• [TASK OBJECTIVE]
Skip the pictures and repeat each line of the data exactly.

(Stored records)
......

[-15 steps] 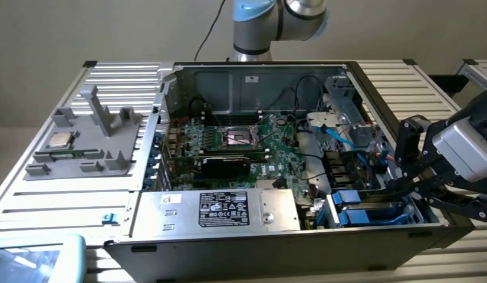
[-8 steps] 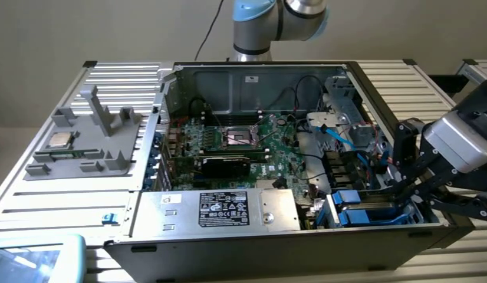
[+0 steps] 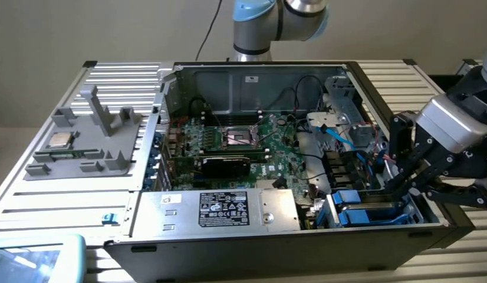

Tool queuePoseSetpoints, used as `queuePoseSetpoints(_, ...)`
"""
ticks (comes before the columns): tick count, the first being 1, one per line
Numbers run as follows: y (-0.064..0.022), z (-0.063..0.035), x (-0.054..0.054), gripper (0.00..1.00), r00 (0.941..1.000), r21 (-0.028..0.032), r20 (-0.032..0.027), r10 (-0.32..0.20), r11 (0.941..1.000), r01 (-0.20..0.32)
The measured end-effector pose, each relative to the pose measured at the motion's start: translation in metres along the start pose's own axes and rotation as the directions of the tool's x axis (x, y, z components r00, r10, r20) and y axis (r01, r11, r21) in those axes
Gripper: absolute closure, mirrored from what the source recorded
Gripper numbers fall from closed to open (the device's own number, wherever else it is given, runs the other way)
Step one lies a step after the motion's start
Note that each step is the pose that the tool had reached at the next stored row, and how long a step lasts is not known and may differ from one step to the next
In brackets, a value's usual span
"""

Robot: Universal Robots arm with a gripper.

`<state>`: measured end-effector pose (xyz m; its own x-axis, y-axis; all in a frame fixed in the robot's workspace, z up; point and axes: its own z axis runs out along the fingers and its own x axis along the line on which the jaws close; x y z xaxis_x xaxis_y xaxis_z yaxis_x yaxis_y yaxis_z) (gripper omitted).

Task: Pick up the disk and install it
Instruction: 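Insert the first disk wire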

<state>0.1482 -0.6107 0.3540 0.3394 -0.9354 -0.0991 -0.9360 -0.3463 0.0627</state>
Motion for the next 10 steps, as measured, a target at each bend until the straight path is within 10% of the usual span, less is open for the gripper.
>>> queuePoseSetpoints(10,-0.0027,-0.0086,-0.014,0.84,0.9981,-0.0191,-0.0616,0.005,0.9998,-0.007)
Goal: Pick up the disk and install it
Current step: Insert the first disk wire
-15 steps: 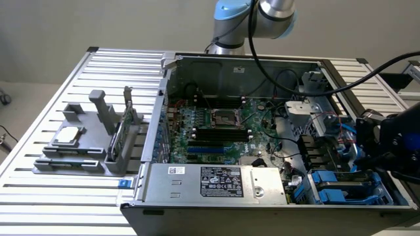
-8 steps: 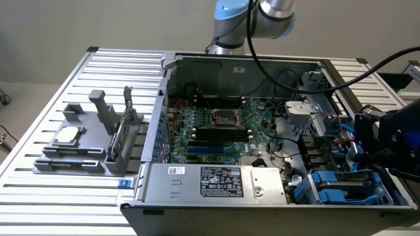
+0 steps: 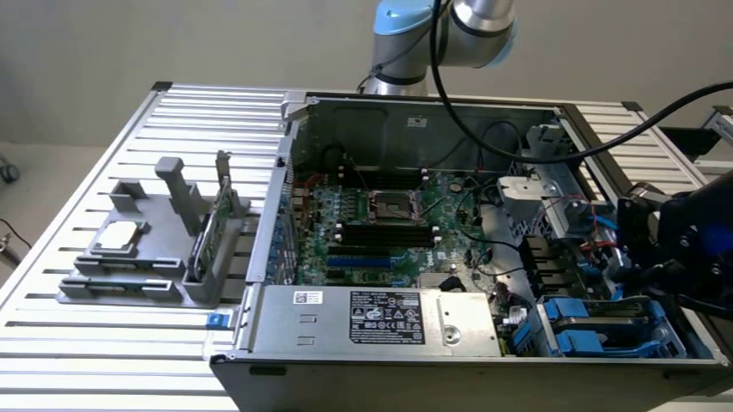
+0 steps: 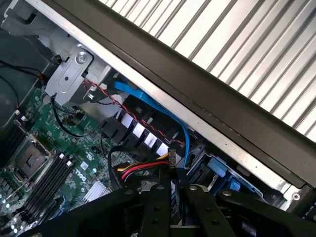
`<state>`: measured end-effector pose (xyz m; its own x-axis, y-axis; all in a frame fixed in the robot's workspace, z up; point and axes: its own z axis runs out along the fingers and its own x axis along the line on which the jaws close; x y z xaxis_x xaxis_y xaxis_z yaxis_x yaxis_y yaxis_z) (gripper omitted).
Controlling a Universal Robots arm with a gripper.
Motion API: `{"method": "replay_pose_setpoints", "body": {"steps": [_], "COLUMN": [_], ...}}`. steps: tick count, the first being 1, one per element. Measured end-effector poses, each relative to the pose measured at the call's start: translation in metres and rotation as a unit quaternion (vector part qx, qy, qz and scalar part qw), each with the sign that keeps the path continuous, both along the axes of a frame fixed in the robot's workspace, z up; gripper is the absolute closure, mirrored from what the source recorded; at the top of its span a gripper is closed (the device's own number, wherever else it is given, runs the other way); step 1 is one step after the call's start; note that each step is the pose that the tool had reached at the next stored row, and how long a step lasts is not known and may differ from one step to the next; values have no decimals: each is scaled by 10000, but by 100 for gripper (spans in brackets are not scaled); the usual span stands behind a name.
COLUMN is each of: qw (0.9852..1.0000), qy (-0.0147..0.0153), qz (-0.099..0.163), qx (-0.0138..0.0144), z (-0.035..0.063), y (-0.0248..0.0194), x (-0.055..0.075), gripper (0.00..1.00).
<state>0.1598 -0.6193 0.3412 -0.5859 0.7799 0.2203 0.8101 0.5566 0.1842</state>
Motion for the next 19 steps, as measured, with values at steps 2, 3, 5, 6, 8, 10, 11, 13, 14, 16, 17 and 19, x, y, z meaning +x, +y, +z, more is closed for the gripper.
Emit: {"method": "replay_pose_setpoints", "body": {"steps": [2,3,5,6,8,10,11,13,14,16,17,19], "qw": [10000,10000,9999,9999,9998,9997,9997,9996,9996,9995,9994,9992], "qy": [11,14,18,21,25,27,27,28,29,31,33,39], "qz": [-51,-75,-123,-147,-193,-227,-243,-272,-286,-318,-340,-396], "qx": [0,0,-1,0,0,-4,-7,-15,-19,-23,-24,-24], "z": [1,1,1,0,1,2,1,0,-1,-1,-1,-1], "y": [0,0,0,0,0,1,0,0,0,0,0,0], "x": [-5,-8,-14,-17,-25,-38,-46,-64,-72,-84,-88,-92], "gripper": [84,84,84,84,84,84,84,84,84,84,84,84]}}
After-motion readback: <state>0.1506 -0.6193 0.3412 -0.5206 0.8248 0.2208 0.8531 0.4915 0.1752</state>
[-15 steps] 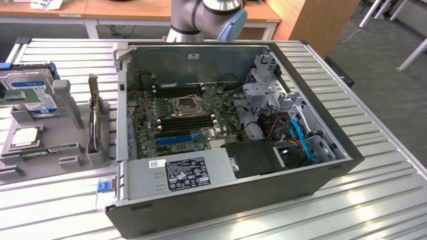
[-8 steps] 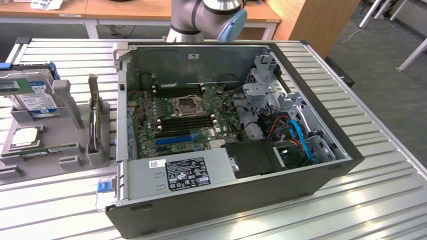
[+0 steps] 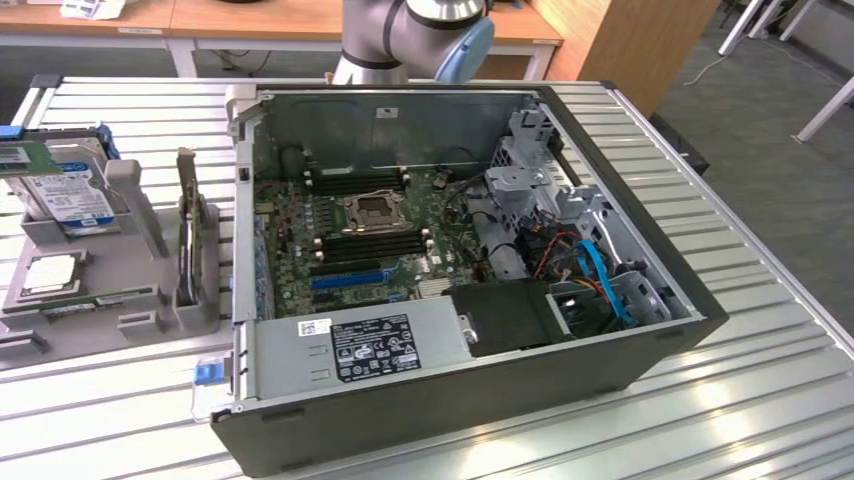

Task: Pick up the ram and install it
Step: 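Pick up the ram and move it above insertion slot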

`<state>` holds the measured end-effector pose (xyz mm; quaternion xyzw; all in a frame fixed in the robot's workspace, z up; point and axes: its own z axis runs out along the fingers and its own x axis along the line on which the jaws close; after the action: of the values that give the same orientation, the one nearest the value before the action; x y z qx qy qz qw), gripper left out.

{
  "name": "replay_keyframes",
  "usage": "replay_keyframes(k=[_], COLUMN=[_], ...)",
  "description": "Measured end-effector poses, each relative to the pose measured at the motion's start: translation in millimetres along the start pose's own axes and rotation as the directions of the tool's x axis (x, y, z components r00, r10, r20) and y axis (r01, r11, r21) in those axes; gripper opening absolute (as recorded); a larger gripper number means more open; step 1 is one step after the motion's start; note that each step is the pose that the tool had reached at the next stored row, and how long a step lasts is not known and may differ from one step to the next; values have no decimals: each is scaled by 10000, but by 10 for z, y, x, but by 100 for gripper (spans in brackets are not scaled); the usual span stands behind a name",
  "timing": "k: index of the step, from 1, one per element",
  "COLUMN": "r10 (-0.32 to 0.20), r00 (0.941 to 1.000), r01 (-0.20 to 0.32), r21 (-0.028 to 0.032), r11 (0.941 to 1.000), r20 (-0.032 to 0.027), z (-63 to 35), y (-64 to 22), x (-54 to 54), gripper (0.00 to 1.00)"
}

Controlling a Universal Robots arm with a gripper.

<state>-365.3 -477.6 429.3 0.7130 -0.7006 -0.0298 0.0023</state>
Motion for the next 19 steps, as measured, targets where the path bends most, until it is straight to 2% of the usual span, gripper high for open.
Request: replay_keyframes(k=[7,14,17,19], r10=[-1,0,-3,-5], r00=[10000,10000,10000,10000], r01=[1,0,3,5], r21=[-3,-2,-6,-6], r11=[10000,10000,10000,10000], r20=[-2,-2,-1,-2], z=[-3,-9,-25,-27], y=[-21,-153,-504,-568], x=[1,2,8,9], gripper=[12,12,12,12])
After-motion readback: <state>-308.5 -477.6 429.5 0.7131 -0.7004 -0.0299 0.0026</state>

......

• [ANSWER TO THIS TASK]
[-15 steps] 
[-8 steps] 
[+0 steps] 

Tool queuePoseSetpoints, used as `queuePoseSetpoints(_, ...)`
"""
ticks (comes before the columns): tick count, the first being 1, one per line
Numbers run as follows: y (-0.064..0.022), z (-0.063..0.035), x (-0.054..0.054), gripper (0.00..1.00), r00 (0.941..1.000), r21 (-0.028..0.032), r20 (-0.032..0.027), r10 (-0.32..0.20), r11 (0.941..1.000), r01 (-0.20..0.32)
The measured end-effector pose, each relative to the pose measured at the motion's start: translation in metres along the start pose's own axes and rotation as the directions of the tool's x axis (x, y, z components r00, r10, r20) and y axis (r01, r11, r21) in those axes
Gripper: absolute closure, mirrored from what the source recorded
Gripper numbers fall from closed to open (the device's own number, wherever else it is given, runs the other way)
Step one lies a step after the motion's start
Note that each step is the pose that the tool had reached at the next stored row, and how long a step lasts is not known and may differ from one step to the next
In brackets, a value's usual span
"""

Robot: Universal Robots arm with a gripper.

`<state>`: measured end-effector pose (xyz m; its own x-axis, y-axis; all in a frame fixed in the robot's workspace, z up; point and axes: its own z axis runs out along the fingers and its own x axis along the line on which the jaws close; x y z xaxis_x xaxis_y xaxis_z yaxis_x yaxis_y yaxis_z) (gripper omitted).

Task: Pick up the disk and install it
Instruction: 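Insert the first disk wire
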
<state>0.1482 -0.6107 0.3540 0.3394 -0.9354 -0.0991 -0.9360 -0.3463 0.0627</state>
Motion for the next 10 steps, as measured, a target at each bend until the straight path is within 10% of the usual span, less is open for the gripper.
>>> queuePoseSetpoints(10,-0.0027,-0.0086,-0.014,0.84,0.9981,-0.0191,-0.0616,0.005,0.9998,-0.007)
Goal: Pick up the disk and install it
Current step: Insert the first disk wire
-15 steps: 
-8 steps: 
+0 steps: 
+0 steps: 
`<state>`: measured end-effector pose (xyz m; its own x-axis, y-axis; all in a frame fixed in the robot's workspace, z up; point and axes: its own z axis runs out along the fingers and its own x axis along the line on which the jaws close; x y z xaxis_x xaxis_y xaxis_z yaxis_x yaxis_y yaxis_z) (gripper omitted).
Controlling a Universal Robots arm with a gripper.
Motion API: `{"method": "replay_pose_setpoints", "body": {"steps": [_], "COLUMN": [_], ...}}`. steps: tick count, the first being 1, one per element. Measured end-effector poses, each relative to the pose measured at the call's start: translation in metres and rotation as a unit quaternion (vector part qx, qy, qz and scalar part qw), each with the sign that keeps the path continuous, both along the axes of a frame fixed in the robot's workspace, z up; gripper is the absolute closure, mirrored from what the source recorded; at the top of its span a gripper is closed (the device's own number, wherever else it is given, runs the other way); step 1 is one step after the call's start; note that each step is the pose that the tool had reached at the next stored row, and how long a step lasts is not known and may differ from one step to the next; values have no decimals: each is scaled by 10000, but by 100 for gripper (spans in brackets are not scaled); the usual span stands behind a name.
COLUMN is each of: qw (0.9852..1.0000), qy (-0.0147..0.0153), qz (-0.099..0.163), qx (-0.0138..0.0144), z (-0.035..0.063), y (-0.0248..0.0194), x (-0.055..0.075), gripper (0.00..1.00).
<state>0.1598 -0.6193 0.3412 -0.5859 0.7799 0.2203 0.8101 0.5566 0.1842</state>
Motion for the next 19 steps, as measured, with values at steps 2, 3, 5, 6, 8, 10, 11, 13, 14, 16, 17 and 19, x, y, z meaning +x, +y, +z, more is closed for the gripper.
Emit: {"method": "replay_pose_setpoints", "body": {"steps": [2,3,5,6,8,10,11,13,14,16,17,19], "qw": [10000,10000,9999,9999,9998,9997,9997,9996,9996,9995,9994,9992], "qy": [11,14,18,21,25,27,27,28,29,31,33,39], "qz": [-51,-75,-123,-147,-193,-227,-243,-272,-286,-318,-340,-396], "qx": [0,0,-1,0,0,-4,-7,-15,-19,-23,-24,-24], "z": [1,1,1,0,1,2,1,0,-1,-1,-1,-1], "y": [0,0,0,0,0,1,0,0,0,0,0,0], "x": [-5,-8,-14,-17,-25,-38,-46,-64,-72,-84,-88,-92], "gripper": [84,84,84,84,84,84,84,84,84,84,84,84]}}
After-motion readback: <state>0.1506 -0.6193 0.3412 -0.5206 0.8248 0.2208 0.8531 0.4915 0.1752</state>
[-15 steps] 
[-8 steps] 
[+0 steps] 

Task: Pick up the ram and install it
Step: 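Pick up the ram and move it above insertion slot
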
`<state>` holds the measured end-effector pose (xyz mm; quaternion xyzw; all in a frame fixed in the robot's workspace, z up; point and axes: its own z axis runs out along the fingers and its own x axis along the line on which the jaws close; after the action: of the values that give the same orientation, the one nearest the value before the action; x y z qx qy qz qw), gripper left out.

{
  "name": "replay_keyframes",
  "usage": "replay_keyframes(k=[_], COLUMN=[_], ...)",
  "description": "Measured end-effector poses, each relative to the pose measured at the motion's start: translation in millimetres along the start pose's own axes and rotation as the directions of the tool's x axis (x, y, z components r00, r10, r20) and y axis (r01, r11, r21) in those axes; gripper opening absolute (as recorded); a larger gripper number means more open; step 1 is one step after the motion's start; note that each step is the pose that the tool had reached at the next stored row, and how long a step lasts is not known and may differ from one step to the next; values have no decimals: each is scaled by 10000, but by 10 for z, y, x, but by 100 for gripper (spans in brackets are not scaled); the usual span stands behind a name",
  "timing": "k: index of the step, from 1, one per element",
  "COLUMN": "r10 (-0.32 to 0.20), r00 (0.941 to 1.000), r01 (-0.20 to 0.32), r21 (-0.028 to 0.032), r11 (0.941 to 1.000), r20 (-0.032 to 0.027), z (-63 to 35), y (-64 to 22), x (-54 to 54), gripper (0.00 to 1.00)"
}

Controlling a Universal Robots arm with a gripper.

<state>-365.3 -477.6 429.3 0.7130 -0.7006 -0.0298 0.0023</state>
Motion for the next 19 steps, as measured, targets where the path bends most, until it is straight to 2% of the usual span, gripper high for open.
Request: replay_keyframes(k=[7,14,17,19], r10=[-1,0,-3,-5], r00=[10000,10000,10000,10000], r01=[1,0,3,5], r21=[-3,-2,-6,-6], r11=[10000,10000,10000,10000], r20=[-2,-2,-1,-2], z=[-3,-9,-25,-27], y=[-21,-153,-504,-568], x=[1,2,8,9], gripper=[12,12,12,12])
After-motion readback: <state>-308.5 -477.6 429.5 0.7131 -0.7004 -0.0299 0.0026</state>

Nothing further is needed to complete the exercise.